The reply should hold every line of the listing exactly, and none of its images.
====== Information provided
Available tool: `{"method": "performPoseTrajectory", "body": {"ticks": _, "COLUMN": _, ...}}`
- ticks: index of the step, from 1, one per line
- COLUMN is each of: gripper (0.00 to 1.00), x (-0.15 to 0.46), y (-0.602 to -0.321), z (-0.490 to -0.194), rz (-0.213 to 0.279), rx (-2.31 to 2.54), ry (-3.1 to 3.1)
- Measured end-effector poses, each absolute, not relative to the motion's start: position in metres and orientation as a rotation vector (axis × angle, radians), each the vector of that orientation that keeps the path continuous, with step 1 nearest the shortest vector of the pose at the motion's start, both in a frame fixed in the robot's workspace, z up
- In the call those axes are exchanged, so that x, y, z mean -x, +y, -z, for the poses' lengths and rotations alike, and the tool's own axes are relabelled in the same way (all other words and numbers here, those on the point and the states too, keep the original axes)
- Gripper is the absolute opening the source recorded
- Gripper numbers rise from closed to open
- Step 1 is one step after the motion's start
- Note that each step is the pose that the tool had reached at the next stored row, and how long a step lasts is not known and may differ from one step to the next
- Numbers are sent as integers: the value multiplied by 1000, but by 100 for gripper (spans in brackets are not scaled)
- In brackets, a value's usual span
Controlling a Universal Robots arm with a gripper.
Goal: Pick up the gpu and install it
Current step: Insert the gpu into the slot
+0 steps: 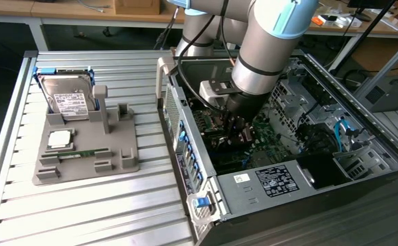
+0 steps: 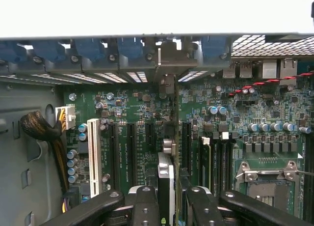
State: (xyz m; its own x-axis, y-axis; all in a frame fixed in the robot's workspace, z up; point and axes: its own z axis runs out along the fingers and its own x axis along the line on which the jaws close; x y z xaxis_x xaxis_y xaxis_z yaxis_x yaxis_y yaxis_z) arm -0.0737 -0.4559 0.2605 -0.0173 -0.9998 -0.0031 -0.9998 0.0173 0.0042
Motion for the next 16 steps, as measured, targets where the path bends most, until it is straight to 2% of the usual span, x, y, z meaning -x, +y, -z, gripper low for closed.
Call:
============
▶ Your response
Available tool: `{"method": "performPoseTrajectory", "body": {"ticks": _, "COLUMN": _, ...}}`
- ticks: index of the step, from 1, one per line
- COLUMN is each of: gripper (0.00 to 1.00), x (-0.15 to 0.46), y (-0.602 to -0.321), z (-0.490 to -0.194), rz (-0.213 to 0.279), rx (-2.31 to 2.54), ry (-3.1 to 3.1)
- Measured end-effector poses, each absolute, not relative to the motion's start: position in metres and orientation as a rotation vector (axis × angle, radians), each the vector of that orientation that keeps the path continuous, with step 1 nearest the shortest vector of the pose at the motion's start, both in a frame fixed in the robot's workspace, z up
- In the call those axes are exchanged, so that x, y, z mean -x, +y, -z, for the poses' lengths and rotations alike, and the tool's own axes are relabelled in the same way (all other words and numbers here, those on the point and the states too, keep the original axes)
- Gripper is the absolute opening the source recorded
- Gripper numbers rise from closed to open
- Step 1 is one step after the motion's start
- Note that each step is the pose that the tool had reached at the next stored row, and how long a step lasts is not known and may differ from one step to the next
- Numbers are sent as integers: the value multiplied by 1000, but by 100 for gripper (spans in brackets are not scaled)
- In brackets, a value's usual span
Controlling a Universal Robots arm with a gripper.
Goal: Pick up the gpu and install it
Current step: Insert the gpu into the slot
+0 steps: 
+0 steps: 
State: (xyz m; its own x-axis, y-axis; all in a frame fixed in the robot's workspace, z up; point and axes: its own z axis runs out along the fingers and its own x axis along the line on which the jaws close; x y z xaxis_x xaxis_y xaxis_z yaxis_x yaxis_y yaxis_z) arm -0.0737 -0.4559 0.2605 -0.0173 -0.9998 -0.0031 -0.9998 0.0173 0.0042
Motion for the next 16 steps, as measured, targets where the path bends most, until it is straight to 2% of the usual span, x, y, z meaning -x, +y, -z, gripper low for closed.
Call:

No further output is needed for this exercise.